The response must consist of the lines below from the one with "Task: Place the" through the one with "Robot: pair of", exactly as they appear and with both ends kept.

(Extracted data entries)
:::

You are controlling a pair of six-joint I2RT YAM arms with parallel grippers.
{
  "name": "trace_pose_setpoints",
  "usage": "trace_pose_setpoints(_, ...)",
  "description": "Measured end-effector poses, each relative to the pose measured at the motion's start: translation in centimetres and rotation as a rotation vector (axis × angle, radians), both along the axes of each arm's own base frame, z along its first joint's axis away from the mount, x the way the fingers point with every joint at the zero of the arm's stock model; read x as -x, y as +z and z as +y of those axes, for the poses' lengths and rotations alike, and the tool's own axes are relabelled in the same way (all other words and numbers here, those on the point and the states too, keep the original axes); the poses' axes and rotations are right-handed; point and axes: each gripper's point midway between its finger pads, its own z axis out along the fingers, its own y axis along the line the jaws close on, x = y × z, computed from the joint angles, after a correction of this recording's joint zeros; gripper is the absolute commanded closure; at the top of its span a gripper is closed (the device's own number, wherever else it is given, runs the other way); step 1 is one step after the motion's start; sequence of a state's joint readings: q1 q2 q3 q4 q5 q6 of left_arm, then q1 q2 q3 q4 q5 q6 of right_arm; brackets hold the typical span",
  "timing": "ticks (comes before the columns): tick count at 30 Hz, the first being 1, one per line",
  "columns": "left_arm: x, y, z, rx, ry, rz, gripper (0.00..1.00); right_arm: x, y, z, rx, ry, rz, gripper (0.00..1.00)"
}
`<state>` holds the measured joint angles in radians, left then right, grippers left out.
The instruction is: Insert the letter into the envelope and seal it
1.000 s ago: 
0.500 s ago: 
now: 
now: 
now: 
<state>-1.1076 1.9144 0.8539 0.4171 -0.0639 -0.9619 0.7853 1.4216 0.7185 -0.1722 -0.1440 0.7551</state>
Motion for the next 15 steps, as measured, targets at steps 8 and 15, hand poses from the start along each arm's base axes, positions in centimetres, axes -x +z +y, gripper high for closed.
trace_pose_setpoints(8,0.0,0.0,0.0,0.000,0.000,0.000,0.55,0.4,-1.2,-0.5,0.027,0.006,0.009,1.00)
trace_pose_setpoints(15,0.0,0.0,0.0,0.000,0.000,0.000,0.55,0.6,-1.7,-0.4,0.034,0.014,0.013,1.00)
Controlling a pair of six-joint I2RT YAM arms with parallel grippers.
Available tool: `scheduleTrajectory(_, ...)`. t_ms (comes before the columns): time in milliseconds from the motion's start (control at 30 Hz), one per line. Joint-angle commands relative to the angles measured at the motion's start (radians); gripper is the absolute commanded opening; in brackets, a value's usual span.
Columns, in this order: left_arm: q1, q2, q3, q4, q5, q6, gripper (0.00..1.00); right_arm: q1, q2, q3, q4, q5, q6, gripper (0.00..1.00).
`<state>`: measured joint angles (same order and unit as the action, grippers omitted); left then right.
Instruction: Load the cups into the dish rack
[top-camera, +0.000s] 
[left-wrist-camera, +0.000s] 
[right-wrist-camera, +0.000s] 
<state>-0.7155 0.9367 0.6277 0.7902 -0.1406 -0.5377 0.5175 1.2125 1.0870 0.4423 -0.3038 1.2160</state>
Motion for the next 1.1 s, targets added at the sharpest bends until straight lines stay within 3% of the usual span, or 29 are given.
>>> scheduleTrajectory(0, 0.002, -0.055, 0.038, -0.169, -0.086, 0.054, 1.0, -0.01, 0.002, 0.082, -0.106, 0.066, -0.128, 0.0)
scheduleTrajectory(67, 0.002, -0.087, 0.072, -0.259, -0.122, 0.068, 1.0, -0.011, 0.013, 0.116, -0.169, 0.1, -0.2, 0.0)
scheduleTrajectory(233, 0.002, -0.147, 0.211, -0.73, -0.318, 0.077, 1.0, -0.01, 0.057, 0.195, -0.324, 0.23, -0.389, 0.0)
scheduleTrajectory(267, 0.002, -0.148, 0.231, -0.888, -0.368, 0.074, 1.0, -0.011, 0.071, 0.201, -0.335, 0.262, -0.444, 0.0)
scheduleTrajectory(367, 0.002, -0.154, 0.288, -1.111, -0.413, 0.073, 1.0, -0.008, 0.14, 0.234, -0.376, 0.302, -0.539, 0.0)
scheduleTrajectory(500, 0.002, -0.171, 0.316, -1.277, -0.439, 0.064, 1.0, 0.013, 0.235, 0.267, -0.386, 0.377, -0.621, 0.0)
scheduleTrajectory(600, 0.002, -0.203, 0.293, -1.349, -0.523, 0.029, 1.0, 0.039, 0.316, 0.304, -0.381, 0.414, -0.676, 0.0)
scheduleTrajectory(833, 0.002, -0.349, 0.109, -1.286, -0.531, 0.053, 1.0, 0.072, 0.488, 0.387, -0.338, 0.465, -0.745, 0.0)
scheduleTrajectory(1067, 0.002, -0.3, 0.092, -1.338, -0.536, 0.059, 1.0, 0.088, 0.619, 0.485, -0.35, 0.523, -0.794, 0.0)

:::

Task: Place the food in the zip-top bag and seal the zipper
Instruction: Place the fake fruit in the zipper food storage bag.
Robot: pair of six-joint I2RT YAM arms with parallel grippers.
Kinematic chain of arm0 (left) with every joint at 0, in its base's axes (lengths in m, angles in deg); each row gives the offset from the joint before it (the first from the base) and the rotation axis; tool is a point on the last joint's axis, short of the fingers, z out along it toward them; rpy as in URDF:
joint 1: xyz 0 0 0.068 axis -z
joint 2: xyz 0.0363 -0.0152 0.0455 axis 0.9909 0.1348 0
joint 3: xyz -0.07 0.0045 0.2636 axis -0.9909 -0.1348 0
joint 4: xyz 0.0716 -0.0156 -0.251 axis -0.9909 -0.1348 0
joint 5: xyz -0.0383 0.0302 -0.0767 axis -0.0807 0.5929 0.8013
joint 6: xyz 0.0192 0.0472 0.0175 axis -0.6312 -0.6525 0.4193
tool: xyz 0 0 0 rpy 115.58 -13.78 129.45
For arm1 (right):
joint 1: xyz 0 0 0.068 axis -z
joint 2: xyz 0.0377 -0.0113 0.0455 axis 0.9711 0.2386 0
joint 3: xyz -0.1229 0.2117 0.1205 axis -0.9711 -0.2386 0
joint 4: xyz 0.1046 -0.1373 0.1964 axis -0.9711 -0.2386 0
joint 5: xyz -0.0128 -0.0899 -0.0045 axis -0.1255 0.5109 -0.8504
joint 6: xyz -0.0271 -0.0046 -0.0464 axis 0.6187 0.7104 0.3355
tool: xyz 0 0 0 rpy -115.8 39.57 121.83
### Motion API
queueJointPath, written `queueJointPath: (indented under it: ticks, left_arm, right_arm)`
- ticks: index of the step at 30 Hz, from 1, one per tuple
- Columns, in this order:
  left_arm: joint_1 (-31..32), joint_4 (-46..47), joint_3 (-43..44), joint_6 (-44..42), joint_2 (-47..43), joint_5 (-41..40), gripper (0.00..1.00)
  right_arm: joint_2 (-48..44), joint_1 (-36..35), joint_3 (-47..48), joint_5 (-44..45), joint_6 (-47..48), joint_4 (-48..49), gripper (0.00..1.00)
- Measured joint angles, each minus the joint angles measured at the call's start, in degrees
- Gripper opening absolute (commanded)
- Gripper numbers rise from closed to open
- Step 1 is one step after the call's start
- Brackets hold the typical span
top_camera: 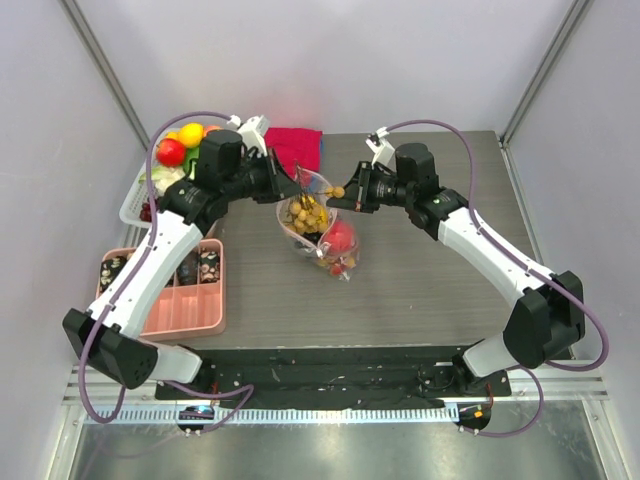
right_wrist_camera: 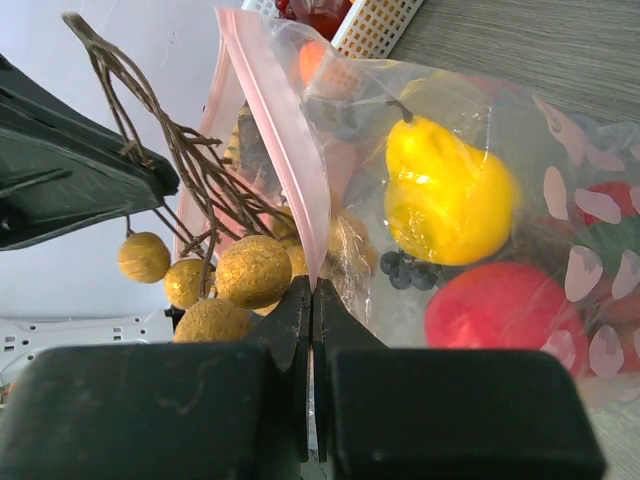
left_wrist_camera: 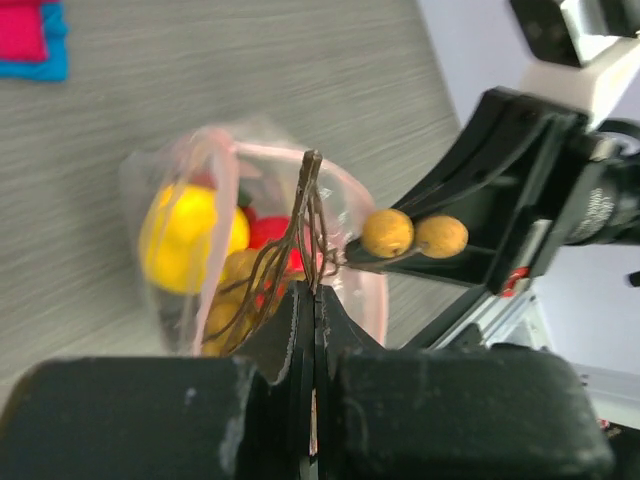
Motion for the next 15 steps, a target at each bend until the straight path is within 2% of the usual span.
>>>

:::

--- ANSWER BOX ---
Task: Place the food in the zip-top bag and seal the zipper
Instruction: Place the fake fruit in the zipper food storage bag.
Robot: pair of six-joint I2RT YAM arms with parallel grippers.

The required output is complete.